KARACHI: With the onset of every winter season, a small, close-knit community of stonemasons in the southern Pakistani city of Karachi comes together to share a special, centuries-old Rajasthani dessert called ‘churma.’ The delicacy is prepared under the supervision of Imtiaz Ali Silawat, 71, at a community hall in Ranchore Line neighborhood in the city’s downtown area.
To cook churma, doughs of flour are fried, mashed and parched in oil, before being equally distributed into several pots. It is followed by the addition of cashew nuts, pistachio, almonds, cardamom and edible gum to the mixture.
To give the delicacy a sweet taste, sugar syrup and jaggery syrup is added to it, followed by the addition of desi ghee at the end to give it a rich, exotic taste.
“This is our unique taste, these are called Halwajat and this is eaten in the winter season,” Silawat, who supervises the entire process, told Arab News over the weekend.
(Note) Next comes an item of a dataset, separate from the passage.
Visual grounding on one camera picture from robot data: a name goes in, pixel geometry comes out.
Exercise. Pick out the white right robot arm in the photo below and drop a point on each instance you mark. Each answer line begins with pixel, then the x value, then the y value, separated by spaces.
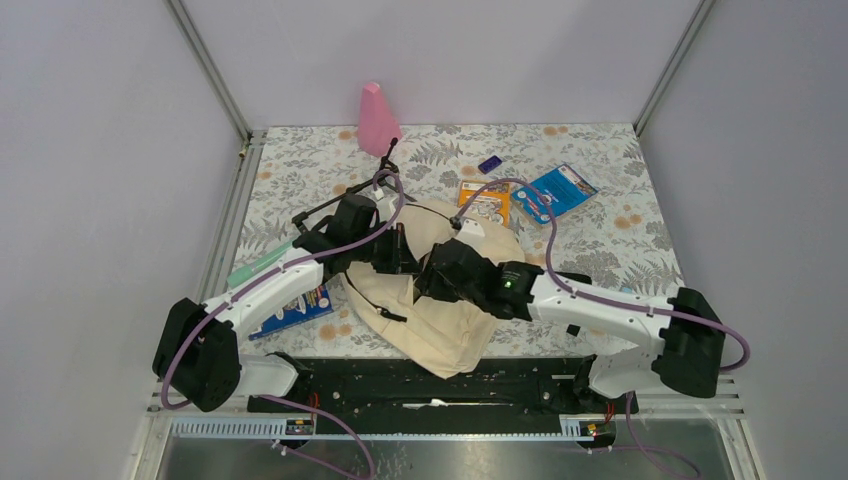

“Anyone who eats it is stunned as to what are they eating,” the 71-year-old said with a sense of pride.
Looking for work, the Silawat community migrated from the northern Indian state of Rajasthan to Karachi some 200 years ago.
A number of Victorian era heritage buildings in the southern Pakistani metropolis reflect the craftsmanship of the community. A few of these buildings are Frere Hall, Sindh High Court, Merewether Clock Tower, Empress Market, Karachi Port Trust, Radio Pakistan, Dayaram Jethamal (DJ) College, Narayan Jagannath Vaidya (NJV) School and the Karachi Metropolitan Corporation.
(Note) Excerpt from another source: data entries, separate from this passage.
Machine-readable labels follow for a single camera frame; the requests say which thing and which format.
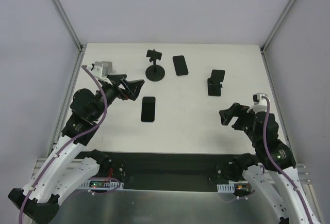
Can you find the silver edged black phone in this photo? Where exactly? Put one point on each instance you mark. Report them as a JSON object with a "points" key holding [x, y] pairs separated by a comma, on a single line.
{"points": [[148, 109]]}

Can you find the white folding phone stand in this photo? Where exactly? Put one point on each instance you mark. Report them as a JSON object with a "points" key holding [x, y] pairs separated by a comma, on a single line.
{"points": [[103, 68]]}

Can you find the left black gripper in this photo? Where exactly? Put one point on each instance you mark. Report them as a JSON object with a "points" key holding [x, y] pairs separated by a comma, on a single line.
{"points": [[120, 86]]}

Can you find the left white cable duct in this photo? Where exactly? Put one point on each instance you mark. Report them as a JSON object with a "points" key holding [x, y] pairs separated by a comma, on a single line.
{"points": [[101, 185]]}

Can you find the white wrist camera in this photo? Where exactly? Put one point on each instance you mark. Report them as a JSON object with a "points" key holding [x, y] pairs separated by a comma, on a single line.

The close-knit community of roughly 30,000 no longer constructs buildings, but it does pride itself with speaking the Marwari language and cooking traditional cuisines.
“[Making the Rajasthani churma] is our centuries-old tradition. Our ancestors would prepare it. After their generation passed away, [the recipe] has been in my hands for the last 45 years and I have been preparing it,” Silawat told Arab News as he instructed a team of chefs preparing churma.
“I have trained other workers [chefs] so if I am no more, it will continue for the coming generations.”
While the recipe has been passed on from generation to generation, Silawat has added his own touch to the delicacy by adding more dry fruits to the mixture.
“Not that many [dry] fruits were there [in the original recipe], but we have added them. Now, we add [dry] fruits like cashew nuts, according to the weather.”
Wali Muhammad, a 65-year-old Silawat community chef, said preparing churma required precision as a minor mistake could spoil its taste.
“[All ingredients] have to be added, if you will not [add] them, it will not create the [same] taste,” he told Arab News.
“If you would remove it [from the stove] half-cooked, it would not create that taste. We have to see it when it’s prepared and when [one] has to put in anything, otherwise, it will lose the taste.”
Once prepared with a labor of whole day and night, churma is sold to people who book it in advance at a nominal price of Rs620 ($2.75) per kilogram.
Silawat says he could earn money from the high-quality dessert by selling it at a higher price, but making churma is not a business for him, but it is his passion to pass on the recipe to others.
He said some members of the Silawat community also gift the delicacy to people of other communities: “If we want, we can sell it for Rs2,000 [per kilogram], but this is our ‘saughaat’ (gift).”